Conflict progression — either escalation or resolution — does not occur in a straight line. The US-China conflict is an important case in point.
In the past five years, the Sino-American relationship has taken a decided turn for the worse. A trade war was soon followed by a tech war, with the early skirmishes of a new cold war quick to follow. Yet during this period, there have been periodic thaws — glitzy leader-to-leader dinners between Trump and Xi at Mar-a-Lago and Beijing, the celebrated Phase I trade accord, and a more recent mini-summit meeting between the two presidents last November in Bali.
Yet those thaws, in all cases, were nothing more than momentary lapses in a steady progression of conflict escalation. Such is the case again today. Yes, there are some seemingly hopeful signs that conflict may be ebbing. After three years of isolation, Xi Jinping has resurfaced; he is not only starting to travel again but he reversed his signature draconian zero-Covid policy. Liu He, Xi’s chief economic advisor, brought an upbeat message of a China on the mend to last week’s World Economic Forum in Davos.
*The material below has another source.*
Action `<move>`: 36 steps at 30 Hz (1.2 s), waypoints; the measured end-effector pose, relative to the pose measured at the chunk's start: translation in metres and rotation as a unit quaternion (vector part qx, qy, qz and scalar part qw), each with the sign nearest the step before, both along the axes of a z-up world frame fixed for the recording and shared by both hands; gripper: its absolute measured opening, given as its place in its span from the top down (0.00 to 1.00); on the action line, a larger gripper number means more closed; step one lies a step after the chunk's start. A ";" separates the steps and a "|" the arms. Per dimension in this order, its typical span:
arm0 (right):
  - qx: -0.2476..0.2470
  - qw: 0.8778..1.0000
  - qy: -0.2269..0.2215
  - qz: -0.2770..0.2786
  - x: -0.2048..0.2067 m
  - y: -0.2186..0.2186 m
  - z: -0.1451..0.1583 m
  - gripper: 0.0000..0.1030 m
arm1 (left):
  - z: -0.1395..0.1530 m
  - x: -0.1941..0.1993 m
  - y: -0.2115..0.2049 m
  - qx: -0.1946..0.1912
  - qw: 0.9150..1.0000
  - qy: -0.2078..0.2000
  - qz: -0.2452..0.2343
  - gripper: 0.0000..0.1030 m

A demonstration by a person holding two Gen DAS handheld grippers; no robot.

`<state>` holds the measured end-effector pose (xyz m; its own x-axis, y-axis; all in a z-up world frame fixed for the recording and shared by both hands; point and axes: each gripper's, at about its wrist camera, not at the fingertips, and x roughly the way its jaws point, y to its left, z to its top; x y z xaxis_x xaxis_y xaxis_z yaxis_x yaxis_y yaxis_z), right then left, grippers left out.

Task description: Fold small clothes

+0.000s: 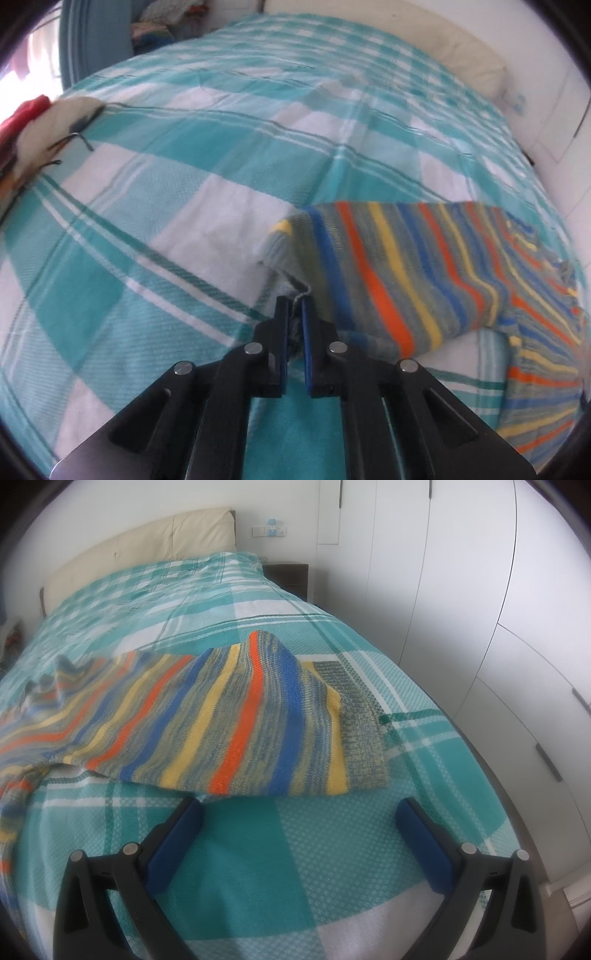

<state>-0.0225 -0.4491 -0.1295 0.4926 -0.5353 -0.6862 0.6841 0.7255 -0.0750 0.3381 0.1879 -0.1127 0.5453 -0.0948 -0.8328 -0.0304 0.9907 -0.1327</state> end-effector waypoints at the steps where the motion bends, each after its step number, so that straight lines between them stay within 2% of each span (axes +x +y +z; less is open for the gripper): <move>1: 0.000 1.000 0.000 0.000 0.000 0.000 0.000 0.00 | -0.001 0.000 0.013 -0.010 1.000 0.003 0.027 0.96; 3: 0.000 1.000 0.000 0.000 0.000 0.000 0.000 0.00 | -0.005 0.000 0.035 -0.045 0.997 0.007 0.056 0.96; 4: 0.000 1.000 0.000 0.000 0.000 0.000 0.000 0.00 | -0.007 0.001 0.036 -0.049 0.997 0.011 0.052 0.96; 6: 0.000 1.000 0.000 0.000 0.000 0.000 0.000 0.00 | -0.005 0.001 0.026 -0.019 0.999 0.013 0.027 0.96; 8: 0.000 1.000 0.000 0.000 0.000 0.000 0.000 0.00 | -0.003 0.004 0.025 -0.043 0.999 0.021 0.007 0.90; 9: 0.000 1.000 0.000 0.000 0.000 0.000 0.000 0.00 | -0.002 0.007 0.031 -0.061 0.998 0.024 0.012 0.87; 10: 0.000 1.000 0.000 0.000 0.000 0.000 0.000 0.00 | 0.001 0.009 0.040 -0.091 0.995 0.022 0.020 0.77; 11: 0.000 1.000 0.000 0.000 0.000 0.000 0.000 0.00 | 0.003 0.010 0.049 -0.126 0.992 0.014 0.026 0.59; 12: 0.000 1.000 0.000 0.000 0.000 0.000 0.000 0.00 | 0.007 0.011 0.056 -0.154 0.988 0.004 0.033 0.49; 13: 0.000 1.000 0.000 0.000 0.000 0.000 0.000 0.00 | 0.010 0.013 0.060 -0.168 0.985 -0.007 0.037 0.40; 14: -0.001 1.000 0.000 0.000 0.000 0.000 0.000 0.00 | 0.010 0.018 0.060 -0.178 0.983 -0.011 0.032 0.40; 16: -0.002 1.000 0.001 -0.001 0.001 0.000 0.000 0.00 | 0.005 0.032 0.051 -0.184 0.983 0.008 0.012 0.43; 18: -0.004 1.000 0.003 -0.002 0.001 0.001 0.000 0.00 | -0.005 0.044 0.036 -0.161 0.987 0.025 -0.004 0.62; 19: -0.005 1.000 0.004 -0.002 0.001 0.001 0.000 0.00 | -0.006 0.045 0.028 -0.145 0.989 0.022 -0.009 0.95; 20: -0.006 1.000 0.005 -0.002 0.001 0.001 0.000 0.00 | -0.005 0.045 0.023 -0.122 0.992 0.013 -0.004 0.98; 21: -0.007 1.000 0.005 -0.003 0.001 0.001 0.000 0.00 | -0.002 0.043 0.022 -0.085 0.996 -0.002 0.018 0.98; 22: -0.008 1.000 0.006 -0.003 0.001 0.001 0.000 0.00 | 0.000 0.040 0.026 -0.064 0.997 -0.015 0.042 0.98; 25: -0.010 1.000 0.007 -0.004 0.002 0.002 0.000 0.00 | -0.013 0.037 0.049 -0.085 0.993 -0.007 0.086 0.99; 29: -0.010 1.000 0.007 -0.003 0.002 0.002 0.000 0.00 | -0.015 0.037 0.042 -0.057 0.996 -0.010 0.075 0.97; 30: -0.010 1.000 0.007 -0.004 0.002 0.002 0.000 0.00 | -0.014 0.036 0.042 -0.059 0.996 -0.011 0.073 0.95; 33: -0.009 1.000 0.007 -0.003 0.002 0.001 0.000 0.00 | -0.005 0.025 0.041 -0.064 0.996 -0.003 0.064 0.78; 35: -0.004 1.000 0.006 -0.002 0.002 0.001 0.000 0.00 | 0.011 0.001 0.037 -0.068 0.997 -0.012 0.041 0.44; 36: 0.002 1.000 0.006 -0.001 0.002 0.000 0.000 0.00 | 0.021 -0.017 0.034 -0.072 0.997 -0.021 0.021 0.39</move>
And there appears to be some tempering of the Chinese tone to foreign policy — notably the promotion of Qin Gang to Foreign Minister after serving as US ambassador for a little over two years and the demotion of Zhao Lijian, one of China’s most outspoken “wolf Warriors,” as foreign ministry spokesman. Offsetting has been the designation of Wang Huning as the senior leader in charge of Taiwan unification strategy; this is not good news for conflict resolution, as Wang is China’s leading ideologue and proponent of the thesis that America is in decline.
On the US side, the list of good news is shorter. The upcoming February 5-6 trip to Beijing by Secretary of State Antony Blinken is viewed as an encouraging follow-up from the Xi-Biden Bali summit. And John Kerry, the senior climate envoy of the Biden Administration, sent similar hopeful signs at Davos about prospects for renewed negotiations between the world’s two largest greenhouse emitters.
But for every step forward, there has been a comparable step back. That is glaringly evident on the technology front where Biden Administration pressures have been so acute in recent months. The Netherlands appears to be on the brink of joining Japan in America’s new “coalition of the willing” that would tighten the noose on Chinese access to western technology; significantly, Dutch cooperation would include ASML, the world’s leading producer of lithography equipment that is critical to advanced semiconductor production. At the same time, an overwhelming bipartisan majority (voting 365 to 65) in the US House of Representatives just approved the establishment of a new China committee (formally known as the Select Committee on the Strategic Competition between the United States and the Chinese Communist Party) that is almost certain to provide an official platform for China bashing. And Kevin McCarthy, the barely elected Speaker of the House, seems set to deliver on his earlier promise to make a quick trip to Taiwan that could well inflame the Chinese even more than last August’s visit of Nancy Pelosi.
Bottom line: The ebb of relief has not unwound the flow of Sino-American conflict escalation. Trade tensions remain intense, as US Trade Representative Katharine Tai underscored in Davos. The tech war continues unabated. And the drumbeat of cold-war-like belligerence continues to resonate with lopsided bipartisan support in the halls of the US Congress. After five years of increasing conflict, a pervasive sense of distrust hangs over this troubled relationship. With neither Washington nor Beijing willing to go out on limb and restore trust, the gravity of conflict escalation has taken on a life of its own. The perils of Accidental Conflict are high and rising.